What is being asked: Only certain lines below are wanted: those starting at the line containing "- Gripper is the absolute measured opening" and ending at the line containing "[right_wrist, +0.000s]", both included, each retyped exactly.

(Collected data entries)

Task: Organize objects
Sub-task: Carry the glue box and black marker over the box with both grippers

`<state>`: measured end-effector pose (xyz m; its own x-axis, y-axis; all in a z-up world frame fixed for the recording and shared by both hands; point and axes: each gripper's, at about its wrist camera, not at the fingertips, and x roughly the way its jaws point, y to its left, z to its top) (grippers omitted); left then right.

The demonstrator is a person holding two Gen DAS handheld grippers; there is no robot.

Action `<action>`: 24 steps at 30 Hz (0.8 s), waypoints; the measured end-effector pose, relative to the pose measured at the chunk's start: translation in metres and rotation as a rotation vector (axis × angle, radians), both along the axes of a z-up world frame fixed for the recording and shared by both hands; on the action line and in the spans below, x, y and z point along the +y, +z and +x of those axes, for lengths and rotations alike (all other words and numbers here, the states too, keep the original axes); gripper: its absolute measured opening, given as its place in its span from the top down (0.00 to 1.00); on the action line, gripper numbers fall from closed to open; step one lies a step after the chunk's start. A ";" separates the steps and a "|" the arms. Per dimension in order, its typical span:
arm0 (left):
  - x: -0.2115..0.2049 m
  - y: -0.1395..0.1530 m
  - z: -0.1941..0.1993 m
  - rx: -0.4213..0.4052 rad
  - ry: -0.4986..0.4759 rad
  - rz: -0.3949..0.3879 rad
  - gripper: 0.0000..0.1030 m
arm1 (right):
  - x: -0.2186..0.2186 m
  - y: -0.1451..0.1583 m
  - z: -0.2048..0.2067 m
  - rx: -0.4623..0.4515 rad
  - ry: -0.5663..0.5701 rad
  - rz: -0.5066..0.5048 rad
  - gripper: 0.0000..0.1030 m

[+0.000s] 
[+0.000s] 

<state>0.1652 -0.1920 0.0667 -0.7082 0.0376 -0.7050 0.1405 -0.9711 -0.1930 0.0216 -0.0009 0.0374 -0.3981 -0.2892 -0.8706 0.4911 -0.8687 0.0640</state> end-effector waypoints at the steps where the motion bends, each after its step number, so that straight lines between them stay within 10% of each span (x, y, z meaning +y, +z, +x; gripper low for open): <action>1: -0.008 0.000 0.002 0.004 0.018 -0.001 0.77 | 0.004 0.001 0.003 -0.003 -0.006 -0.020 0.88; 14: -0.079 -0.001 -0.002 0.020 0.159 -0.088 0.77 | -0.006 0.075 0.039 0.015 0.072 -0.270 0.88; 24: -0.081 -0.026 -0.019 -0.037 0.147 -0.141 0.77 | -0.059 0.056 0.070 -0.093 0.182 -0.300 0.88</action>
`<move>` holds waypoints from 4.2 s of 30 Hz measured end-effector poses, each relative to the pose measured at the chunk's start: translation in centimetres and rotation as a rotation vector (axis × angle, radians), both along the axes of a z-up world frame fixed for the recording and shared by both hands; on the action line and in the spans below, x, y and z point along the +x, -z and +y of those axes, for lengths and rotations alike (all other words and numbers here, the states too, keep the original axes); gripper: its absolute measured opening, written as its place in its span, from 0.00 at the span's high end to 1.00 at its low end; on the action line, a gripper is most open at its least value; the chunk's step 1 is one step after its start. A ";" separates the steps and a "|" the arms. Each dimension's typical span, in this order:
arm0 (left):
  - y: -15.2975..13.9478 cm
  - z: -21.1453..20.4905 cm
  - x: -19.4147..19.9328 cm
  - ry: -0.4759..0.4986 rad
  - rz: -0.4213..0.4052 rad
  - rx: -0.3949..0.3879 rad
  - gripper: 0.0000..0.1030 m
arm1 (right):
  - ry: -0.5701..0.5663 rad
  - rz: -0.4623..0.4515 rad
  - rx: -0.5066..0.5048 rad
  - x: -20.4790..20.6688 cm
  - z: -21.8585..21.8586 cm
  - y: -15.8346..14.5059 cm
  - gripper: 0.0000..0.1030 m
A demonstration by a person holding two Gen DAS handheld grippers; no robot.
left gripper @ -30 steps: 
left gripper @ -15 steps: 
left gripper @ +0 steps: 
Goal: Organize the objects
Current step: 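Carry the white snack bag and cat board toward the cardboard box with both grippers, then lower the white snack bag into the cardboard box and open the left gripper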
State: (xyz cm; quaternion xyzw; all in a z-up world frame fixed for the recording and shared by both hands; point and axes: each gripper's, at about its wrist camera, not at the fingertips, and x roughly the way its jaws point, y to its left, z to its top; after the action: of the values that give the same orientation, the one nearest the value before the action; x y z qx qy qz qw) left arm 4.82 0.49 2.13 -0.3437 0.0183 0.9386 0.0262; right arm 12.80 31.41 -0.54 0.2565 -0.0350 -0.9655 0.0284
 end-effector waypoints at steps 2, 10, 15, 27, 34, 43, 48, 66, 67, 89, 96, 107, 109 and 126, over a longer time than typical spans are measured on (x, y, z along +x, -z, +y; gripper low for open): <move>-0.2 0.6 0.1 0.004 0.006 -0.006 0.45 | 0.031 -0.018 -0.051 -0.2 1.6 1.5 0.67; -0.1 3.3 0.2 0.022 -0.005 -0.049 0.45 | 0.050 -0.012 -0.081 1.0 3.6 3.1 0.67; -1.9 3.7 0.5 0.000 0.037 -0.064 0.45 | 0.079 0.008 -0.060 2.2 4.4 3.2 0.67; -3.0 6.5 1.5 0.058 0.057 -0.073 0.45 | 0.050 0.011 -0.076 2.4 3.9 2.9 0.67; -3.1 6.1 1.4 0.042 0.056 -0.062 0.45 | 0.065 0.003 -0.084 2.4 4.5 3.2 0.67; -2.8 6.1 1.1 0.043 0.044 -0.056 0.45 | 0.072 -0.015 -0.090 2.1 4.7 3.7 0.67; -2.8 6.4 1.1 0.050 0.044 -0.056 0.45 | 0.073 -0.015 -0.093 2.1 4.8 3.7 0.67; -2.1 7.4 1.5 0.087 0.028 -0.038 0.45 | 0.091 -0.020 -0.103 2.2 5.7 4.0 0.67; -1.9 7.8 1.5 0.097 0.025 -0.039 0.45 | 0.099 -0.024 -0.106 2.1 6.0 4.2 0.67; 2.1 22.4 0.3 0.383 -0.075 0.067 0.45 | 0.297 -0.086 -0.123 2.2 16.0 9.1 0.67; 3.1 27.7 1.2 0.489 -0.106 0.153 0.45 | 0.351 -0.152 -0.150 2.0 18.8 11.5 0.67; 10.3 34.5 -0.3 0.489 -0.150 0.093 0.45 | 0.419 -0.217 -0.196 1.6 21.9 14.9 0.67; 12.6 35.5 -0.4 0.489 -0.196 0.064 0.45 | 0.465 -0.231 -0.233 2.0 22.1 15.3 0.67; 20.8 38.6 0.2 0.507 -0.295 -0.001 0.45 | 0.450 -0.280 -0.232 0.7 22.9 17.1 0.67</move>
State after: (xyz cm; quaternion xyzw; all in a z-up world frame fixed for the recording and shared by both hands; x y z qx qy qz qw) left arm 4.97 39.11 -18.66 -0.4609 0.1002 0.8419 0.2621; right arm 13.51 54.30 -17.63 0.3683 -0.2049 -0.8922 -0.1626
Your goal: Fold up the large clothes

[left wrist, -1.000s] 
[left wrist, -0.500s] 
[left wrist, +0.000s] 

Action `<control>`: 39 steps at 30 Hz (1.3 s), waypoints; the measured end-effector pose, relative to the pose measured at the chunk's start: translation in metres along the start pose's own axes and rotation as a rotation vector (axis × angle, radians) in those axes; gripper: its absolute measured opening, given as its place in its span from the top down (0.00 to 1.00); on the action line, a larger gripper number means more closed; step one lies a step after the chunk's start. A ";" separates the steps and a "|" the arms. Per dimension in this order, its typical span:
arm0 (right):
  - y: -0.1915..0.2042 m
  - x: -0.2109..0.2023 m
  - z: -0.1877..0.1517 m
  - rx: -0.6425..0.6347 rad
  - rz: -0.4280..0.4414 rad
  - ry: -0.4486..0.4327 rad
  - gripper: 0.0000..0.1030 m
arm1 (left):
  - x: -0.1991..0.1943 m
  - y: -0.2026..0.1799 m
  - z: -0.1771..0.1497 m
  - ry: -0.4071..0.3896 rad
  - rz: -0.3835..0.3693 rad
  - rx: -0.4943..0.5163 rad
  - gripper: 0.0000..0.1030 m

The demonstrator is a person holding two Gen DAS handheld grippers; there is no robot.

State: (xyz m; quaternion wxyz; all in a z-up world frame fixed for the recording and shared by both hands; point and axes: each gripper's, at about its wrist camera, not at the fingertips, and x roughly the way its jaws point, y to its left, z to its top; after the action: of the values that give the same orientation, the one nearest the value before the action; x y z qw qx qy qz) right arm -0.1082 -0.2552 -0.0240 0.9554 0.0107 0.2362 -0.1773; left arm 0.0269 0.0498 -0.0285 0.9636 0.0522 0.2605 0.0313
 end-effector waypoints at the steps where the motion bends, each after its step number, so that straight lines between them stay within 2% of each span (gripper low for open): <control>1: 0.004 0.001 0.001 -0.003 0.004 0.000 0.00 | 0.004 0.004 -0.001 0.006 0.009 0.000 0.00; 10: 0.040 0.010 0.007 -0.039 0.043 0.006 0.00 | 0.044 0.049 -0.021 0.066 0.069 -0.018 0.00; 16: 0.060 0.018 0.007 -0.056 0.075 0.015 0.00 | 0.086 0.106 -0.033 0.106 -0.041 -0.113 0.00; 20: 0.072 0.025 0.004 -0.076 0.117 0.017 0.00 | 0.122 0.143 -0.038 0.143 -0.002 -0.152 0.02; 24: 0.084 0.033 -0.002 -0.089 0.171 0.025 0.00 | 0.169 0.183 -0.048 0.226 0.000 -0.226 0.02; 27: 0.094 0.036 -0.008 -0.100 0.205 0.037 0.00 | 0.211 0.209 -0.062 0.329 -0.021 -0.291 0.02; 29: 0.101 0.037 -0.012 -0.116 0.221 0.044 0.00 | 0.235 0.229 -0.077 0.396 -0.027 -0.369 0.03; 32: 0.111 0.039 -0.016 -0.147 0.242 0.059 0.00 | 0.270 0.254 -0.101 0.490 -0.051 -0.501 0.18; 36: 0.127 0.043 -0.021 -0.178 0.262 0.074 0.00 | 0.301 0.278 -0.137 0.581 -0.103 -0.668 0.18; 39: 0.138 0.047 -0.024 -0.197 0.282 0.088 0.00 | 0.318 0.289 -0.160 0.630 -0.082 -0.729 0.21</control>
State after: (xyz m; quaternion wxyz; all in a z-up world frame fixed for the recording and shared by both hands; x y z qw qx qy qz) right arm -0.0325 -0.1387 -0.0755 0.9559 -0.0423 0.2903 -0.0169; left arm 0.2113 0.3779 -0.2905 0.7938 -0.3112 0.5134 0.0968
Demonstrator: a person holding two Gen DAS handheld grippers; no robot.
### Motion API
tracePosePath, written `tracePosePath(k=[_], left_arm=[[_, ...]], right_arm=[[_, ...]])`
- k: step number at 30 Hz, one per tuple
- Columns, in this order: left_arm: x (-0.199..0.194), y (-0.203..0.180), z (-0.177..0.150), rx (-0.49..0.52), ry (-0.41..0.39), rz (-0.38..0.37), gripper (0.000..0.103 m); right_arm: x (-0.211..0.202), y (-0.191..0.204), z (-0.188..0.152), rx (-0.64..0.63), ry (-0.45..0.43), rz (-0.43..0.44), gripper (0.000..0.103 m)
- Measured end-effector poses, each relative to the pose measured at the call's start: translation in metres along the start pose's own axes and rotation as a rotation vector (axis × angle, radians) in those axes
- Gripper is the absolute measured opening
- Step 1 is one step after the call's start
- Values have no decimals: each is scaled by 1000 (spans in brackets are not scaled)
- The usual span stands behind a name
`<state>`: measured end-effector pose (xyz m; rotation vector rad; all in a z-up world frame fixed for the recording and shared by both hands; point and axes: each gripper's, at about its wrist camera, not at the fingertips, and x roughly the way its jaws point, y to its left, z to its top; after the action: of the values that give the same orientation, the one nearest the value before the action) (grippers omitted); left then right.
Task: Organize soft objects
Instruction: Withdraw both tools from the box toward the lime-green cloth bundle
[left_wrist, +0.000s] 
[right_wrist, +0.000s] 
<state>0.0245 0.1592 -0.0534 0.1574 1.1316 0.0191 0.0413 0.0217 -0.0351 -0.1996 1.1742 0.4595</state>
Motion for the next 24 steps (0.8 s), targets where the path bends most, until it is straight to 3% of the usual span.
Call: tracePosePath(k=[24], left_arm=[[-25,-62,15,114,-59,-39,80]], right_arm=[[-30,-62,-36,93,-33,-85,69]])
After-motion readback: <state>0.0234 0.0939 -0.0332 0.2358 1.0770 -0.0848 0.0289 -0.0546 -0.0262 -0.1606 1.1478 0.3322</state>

Exercise result:
- Gripper is the absolute measured opening
- Step 1 is one step after the call's start
- Values have no decimals: each is scaled by 1000 (spans in brackets are not scaled)
- The usual span stands behind a name
`<state>`: measured end-effector pose (xyz m; rotation vector rad; all in a z-up world frame fixed for the recording and shared by both hands; point and axes: each gripper's, at about its wrist camera, not at the fingertips, and x roughly the way its jaws point, y to its left, z to its top; after the action: of the values that give the same orientation, the one nearest the value before the action) (grippers omitted); left then right.
Task: Organize soft objects
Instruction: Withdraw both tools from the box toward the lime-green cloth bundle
[left_wrist, +0.000s] 
[right_wrist, +0.000s] 

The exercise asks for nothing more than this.